PROBLEM TO WORK ON: Give every line below again, exactly as it appears.
========================================
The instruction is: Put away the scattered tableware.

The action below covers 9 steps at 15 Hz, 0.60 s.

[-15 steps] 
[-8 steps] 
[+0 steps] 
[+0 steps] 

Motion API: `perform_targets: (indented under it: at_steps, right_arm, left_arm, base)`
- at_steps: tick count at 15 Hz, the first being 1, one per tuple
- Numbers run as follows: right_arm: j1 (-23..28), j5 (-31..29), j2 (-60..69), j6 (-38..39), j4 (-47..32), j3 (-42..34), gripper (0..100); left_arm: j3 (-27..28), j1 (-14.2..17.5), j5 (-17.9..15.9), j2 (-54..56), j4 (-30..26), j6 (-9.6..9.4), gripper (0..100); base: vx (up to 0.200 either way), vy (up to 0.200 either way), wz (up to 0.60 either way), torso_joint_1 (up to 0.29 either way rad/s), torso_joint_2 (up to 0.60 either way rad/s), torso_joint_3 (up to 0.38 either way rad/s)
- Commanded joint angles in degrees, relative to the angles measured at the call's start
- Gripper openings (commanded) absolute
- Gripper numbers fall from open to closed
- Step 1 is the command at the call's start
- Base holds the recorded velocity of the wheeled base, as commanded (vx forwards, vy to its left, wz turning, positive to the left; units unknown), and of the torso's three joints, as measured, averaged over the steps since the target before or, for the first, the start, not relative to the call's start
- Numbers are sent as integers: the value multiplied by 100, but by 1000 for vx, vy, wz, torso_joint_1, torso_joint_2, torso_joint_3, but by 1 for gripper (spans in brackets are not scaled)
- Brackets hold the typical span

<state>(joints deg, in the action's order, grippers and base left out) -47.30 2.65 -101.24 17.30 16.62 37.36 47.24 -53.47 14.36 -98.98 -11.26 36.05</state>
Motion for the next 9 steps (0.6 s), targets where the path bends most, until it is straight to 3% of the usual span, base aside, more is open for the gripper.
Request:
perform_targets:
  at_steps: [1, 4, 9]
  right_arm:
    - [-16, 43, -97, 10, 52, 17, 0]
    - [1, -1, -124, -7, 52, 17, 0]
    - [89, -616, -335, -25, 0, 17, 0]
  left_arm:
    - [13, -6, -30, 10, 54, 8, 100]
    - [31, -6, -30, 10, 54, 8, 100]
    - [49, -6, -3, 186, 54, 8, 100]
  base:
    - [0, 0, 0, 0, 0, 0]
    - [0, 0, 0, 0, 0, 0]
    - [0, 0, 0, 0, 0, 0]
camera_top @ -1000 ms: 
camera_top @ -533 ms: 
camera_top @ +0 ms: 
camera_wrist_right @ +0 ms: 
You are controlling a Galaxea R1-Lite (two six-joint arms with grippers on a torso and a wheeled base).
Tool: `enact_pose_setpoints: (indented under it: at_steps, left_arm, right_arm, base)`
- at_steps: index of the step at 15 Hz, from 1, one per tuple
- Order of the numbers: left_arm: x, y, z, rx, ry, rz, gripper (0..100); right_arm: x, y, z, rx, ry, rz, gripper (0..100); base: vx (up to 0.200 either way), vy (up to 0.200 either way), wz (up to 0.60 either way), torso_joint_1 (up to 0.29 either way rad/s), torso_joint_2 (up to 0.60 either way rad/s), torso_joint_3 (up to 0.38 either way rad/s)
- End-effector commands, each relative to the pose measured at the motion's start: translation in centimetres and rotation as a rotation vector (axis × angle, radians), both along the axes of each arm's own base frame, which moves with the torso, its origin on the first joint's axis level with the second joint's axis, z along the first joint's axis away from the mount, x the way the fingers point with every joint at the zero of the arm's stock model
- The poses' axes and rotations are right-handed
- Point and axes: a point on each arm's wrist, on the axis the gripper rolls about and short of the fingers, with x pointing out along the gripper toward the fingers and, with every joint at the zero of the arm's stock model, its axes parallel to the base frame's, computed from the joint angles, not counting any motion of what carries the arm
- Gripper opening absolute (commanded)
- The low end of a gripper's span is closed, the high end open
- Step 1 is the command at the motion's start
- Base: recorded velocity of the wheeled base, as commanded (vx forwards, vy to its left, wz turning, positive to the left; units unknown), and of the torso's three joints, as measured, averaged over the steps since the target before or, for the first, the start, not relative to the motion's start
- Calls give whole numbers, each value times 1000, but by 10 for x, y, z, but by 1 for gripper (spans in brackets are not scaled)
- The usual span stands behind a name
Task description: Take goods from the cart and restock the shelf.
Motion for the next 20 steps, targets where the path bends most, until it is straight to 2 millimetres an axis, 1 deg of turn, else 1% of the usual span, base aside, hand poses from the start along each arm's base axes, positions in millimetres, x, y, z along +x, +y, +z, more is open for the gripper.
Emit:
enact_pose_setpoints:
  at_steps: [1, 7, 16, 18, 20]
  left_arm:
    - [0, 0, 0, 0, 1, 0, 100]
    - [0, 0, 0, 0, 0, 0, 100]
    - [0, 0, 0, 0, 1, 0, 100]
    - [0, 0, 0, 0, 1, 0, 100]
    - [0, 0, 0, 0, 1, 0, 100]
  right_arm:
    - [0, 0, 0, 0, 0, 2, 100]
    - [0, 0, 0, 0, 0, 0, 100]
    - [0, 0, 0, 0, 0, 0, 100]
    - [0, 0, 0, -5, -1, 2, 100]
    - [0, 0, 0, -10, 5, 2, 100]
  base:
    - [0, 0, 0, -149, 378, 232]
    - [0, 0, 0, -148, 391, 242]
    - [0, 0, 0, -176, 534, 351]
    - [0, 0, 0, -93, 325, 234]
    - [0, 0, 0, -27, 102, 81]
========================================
SOLUTION FOR THIS PROBLEM:
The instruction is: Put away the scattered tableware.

The action below covers 9 steps at 15 Hz, 0.60 s.

[-15 steps] 
[-8 steps] 
[+0 steps] 
[+0 steps] 

Motion API: `perform_targets: (indented under it: at_steps, right_arm, left_arm, base)`
- at_steps: tick count at 15 Hz, the first being 1, one per tuple
- Numbers run as follows: right_arm: j1 (-23..28), j5 (-31..29), j2 (-60..69), j6 (-38..39), j4 (-47..32), j3 (-42..34), gripper (0..100); left_arm: j3 (-27..28), j1 (-14.2..17.5), j5 (-17.9..15.9), j2 (-54..56), j4 (-30..26), j6 (-9.6..9.4), gripper (0..100); base: vx (up to 0.200 either way), vy (up to 0.200 either way), wz (up to 0.60 either way), torso_joint_1 (up to 0.29 either way rad/s), torso_joint_2 (up to 0.60 either way rad/s), torso_joint_3 (up to 0.38 either way rad/s)
- Commanded joint angles in degrees, relative to the angles measured at the call's start
- Gripper openings (commanded) absolute
- Gripper numbers fall from open to closed
- Step 1 is the command at the call's start
- Base holds the recorded velocity of the wheeled base, as commanded (vx forwards, vy to its left, wz turning, positive to the left; units unknown), and of the torso's three joints, as measured, averaged over the steps since the target before or, for the first, the start, not relative to the call's start
- Numbers are sent as integers: the value multiplied by 100, but by 1000 for vx, vy, wz, torso_joint_1, torso_joint_2, torso_joint_3, but by 1 for gripper (spans in brackets are not scaled)
- Brackets hold the typical span

<state>(joints deg, in the action's order, grippers and base left out) -47.30 2.65 -101.24 17.30 16.62 37.36 47.24 -53.47 14.36 -98.98 -11.26 36.05</state>
Motion for the next 9 steps (0.6 s), targets where the path bends most, until it is straight to 3% of the usual span, base aside, more is open for the gripper.
Request:
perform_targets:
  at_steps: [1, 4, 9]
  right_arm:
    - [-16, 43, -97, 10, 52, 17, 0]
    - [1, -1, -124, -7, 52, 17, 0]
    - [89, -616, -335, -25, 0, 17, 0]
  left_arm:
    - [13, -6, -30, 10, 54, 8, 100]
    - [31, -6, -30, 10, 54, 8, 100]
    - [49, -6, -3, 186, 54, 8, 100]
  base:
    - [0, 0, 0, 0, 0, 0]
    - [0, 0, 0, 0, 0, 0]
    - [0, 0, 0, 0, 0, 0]
camera_top @ -1000 ms: 
camera_top @ -533 ms: 
camera_top @ +0 ms: 
camera_wrist_right @ +0 ms: 
You are controlling a Galaxea R1-Lite (two six-joint arms with grippers on a torso and a wheeled base).
Tool: `enact_pose_setpoints: (indented under it: at_steps, left_arm, right_arm, base)`
- at_steps: index of the step at 15 Hz, from 1, one per tuple
- Order of the numbers: left_arm: x, y, z, rx, ry, rz, gripper (0..100); right_arm: x, y, z, rx, ry, rz, gripper (0..100); base: vx (up to 0.200 either way), vy (up to 0.200 either way), wz (up to 0.60 either way), torso_joint_1 (up to 0.29 either way rad/s), torso_joint_2 (up to 0.60 either way rad/s), torso_joint_3 (up to 0.38 either way rad/s)
- End-effector commands, each relative to the pose measured at the motion's start: translation in centimetres and rotation as a rotation vector (axis × angle, radians), both along the axes of each arm's own base frame, which moves with the torso, its origin on the first joint's axis level with the second joint's axis, z along the first joint's axis away from the mount, x the way the fingers point with every joint at the zero of the arm's stock model
- The poses' axes and rotations are right-handed
- Point and axes: a point on each arm's wrist, on the axis the gripper rolls about and short of the fingers, with x pointing out along the gripper toward the fingers and, with every joint at the zero of the arm's stock model, its axes parallel to the base frame's, computed from the joint angles, not counting any motion of what carries the arm
- Gripper opening absolute (commanded)
- The low end of a gripper's span is closed, the high end open
- Step 1 is the command at the motion's start
- Base: recorded velocity of the wheeled base, as commanded (vx forwards, vy to its left, wz turning, positive to the left; units unknown), and of the torso's three joints, as measured, averaged over the steps since the target before or, for the first, the start, not relative to the motion's start
- Calls give whole numbers, each value times 1000, but by 10 for x, y, z, but by 1 for gripper (spans in brackets are not scaled)
- The usual span stands behind a name
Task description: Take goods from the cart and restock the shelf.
Motion for the next 20 steps, targets where the path bends most, until it is straight to 2 millimetres an axis, 1 deg of turn, else 1% of the usual span, base aside, hand poses from the start along each arm's base axes, positions in millimetres, x, y, z along +x, +y, +z, more is open for the gripper.
Emit:
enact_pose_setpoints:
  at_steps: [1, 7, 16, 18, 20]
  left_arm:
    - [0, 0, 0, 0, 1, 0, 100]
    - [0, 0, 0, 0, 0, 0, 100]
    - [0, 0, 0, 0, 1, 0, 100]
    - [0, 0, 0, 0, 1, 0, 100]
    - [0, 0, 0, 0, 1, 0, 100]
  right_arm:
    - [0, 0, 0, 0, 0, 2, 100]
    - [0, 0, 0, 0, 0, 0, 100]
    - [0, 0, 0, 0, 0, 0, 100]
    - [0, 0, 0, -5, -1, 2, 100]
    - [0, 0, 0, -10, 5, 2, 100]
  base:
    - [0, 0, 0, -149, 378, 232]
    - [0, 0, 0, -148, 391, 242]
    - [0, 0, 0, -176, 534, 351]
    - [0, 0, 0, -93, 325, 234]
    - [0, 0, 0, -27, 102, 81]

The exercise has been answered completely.